__Assignment__
Every word in the data below belongs in your copy, exactly as given; the pictures do not.

__Information shown__
——
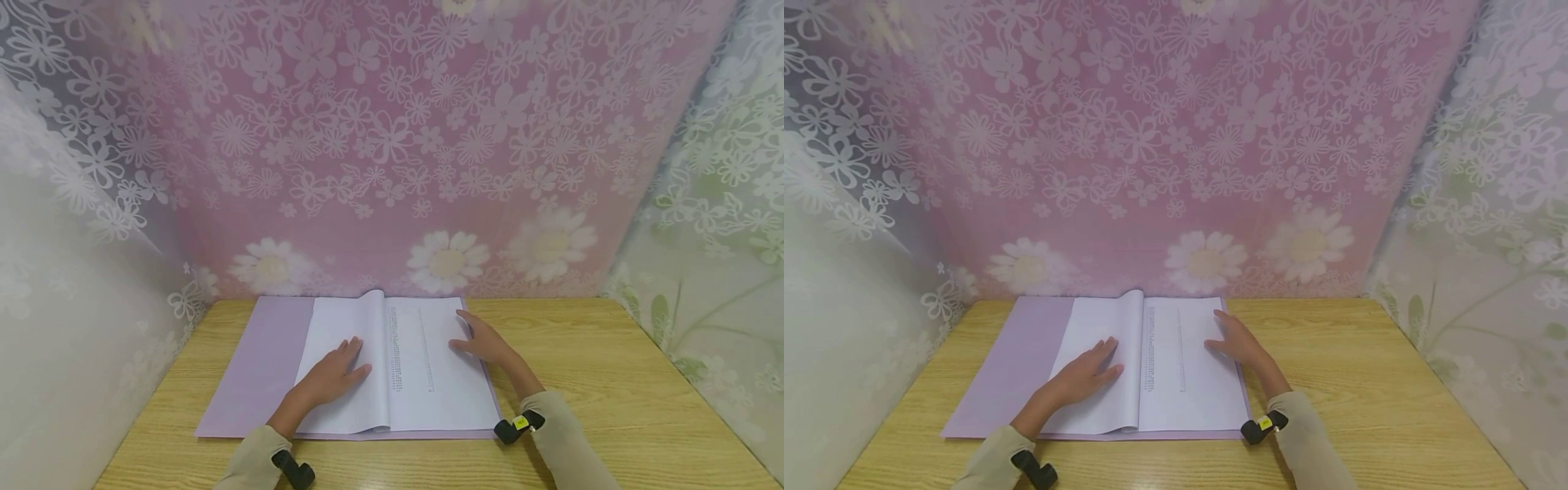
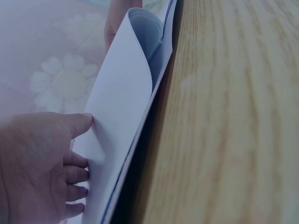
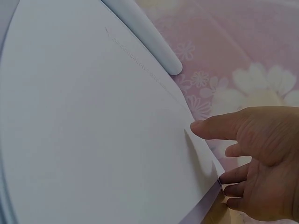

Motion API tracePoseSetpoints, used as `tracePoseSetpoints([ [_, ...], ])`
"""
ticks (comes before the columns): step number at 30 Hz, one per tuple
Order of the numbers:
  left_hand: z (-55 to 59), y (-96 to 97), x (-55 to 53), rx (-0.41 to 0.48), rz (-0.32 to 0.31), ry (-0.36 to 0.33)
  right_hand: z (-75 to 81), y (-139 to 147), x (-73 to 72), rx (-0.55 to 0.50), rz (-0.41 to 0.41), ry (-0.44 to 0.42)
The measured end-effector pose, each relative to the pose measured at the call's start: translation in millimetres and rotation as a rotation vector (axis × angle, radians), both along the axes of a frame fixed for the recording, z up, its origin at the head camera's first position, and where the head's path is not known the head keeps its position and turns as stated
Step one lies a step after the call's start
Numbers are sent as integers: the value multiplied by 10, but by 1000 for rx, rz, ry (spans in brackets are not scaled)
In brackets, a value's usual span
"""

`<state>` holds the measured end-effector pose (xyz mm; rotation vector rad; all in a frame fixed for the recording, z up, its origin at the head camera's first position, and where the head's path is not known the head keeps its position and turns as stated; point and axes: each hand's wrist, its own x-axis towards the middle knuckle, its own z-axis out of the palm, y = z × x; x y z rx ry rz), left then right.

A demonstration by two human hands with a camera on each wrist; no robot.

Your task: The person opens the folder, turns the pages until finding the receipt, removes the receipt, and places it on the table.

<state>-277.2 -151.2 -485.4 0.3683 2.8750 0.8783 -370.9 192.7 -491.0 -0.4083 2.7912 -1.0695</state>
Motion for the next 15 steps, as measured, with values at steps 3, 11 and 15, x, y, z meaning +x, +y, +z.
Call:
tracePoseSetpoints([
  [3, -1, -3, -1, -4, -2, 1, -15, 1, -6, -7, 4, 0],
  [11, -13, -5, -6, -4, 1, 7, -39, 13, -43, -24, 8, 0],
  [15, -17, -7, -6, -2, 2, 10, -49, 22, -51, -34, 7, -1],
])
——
__Task answer__
Motion API tracePoseSetpoints, used as `tracePoseSetpoints([ [_, ...], ])`
"""
ticks (comes before the columns): step number at 30 Hz, one per tuple
Order of the numbers:
  left_hand: z (-55 to 59), y (-96 to 97), x (-55 to 53), rx (-0.41 to 0.48), rz (-0.32 to 0.31), ry (-0.36 to 0.33)
  right_hand: z (-75 to 81), y (-139 to 147), x (-73 to 72), rx (-0.55 to 0.50), rz (-0.41 to 0.41), ry (-0.44 to 0.42)
The measured end-effector pose, each relative to the pose measured at the call's start: translation in millimetres and rotation as a rotation vector (axis × angle, radians), both along the axes of a frame fixed for the recording, z up, its origin at the head camera's first position, and where the head's path is not known the head keeps its position and turns as stated
Step one lies a step after the call's start
Numbers are sent as integers: the value multiplied by 10, but by 1000 for rx, rz, ry (spans in brackets are not scaled)
In brackets, a value's usual span
"""

`<state>` holds the measured end-effector pose (xyz mm; rotation vector rad; all in a frame fixed for the recording, z up, its origin at the head camera's first position, and where the head's path is not known the head keeps its position and turns as stated; point and axes: each hand's wrist, its own x-axis towards the middle knuckle, its own z-axis out of the palm, y = z × x; x y z rx ry rz), left then right.

A demonstration by two human hands with a camera on each wrist; no robot.

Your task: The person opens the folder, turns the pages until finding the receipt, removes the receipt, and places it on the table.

<state>-277.2 -151.2 -485.4 0.3683 2.8750 0.8783 -370.9 192.7 -491.0 -0.4083 2.7912 -1.0695</state>
Motion for the next 15 steps, as measured, with values at steps 3, 11 and 15, x, y, z meaning +x, +y, +z.
Call:
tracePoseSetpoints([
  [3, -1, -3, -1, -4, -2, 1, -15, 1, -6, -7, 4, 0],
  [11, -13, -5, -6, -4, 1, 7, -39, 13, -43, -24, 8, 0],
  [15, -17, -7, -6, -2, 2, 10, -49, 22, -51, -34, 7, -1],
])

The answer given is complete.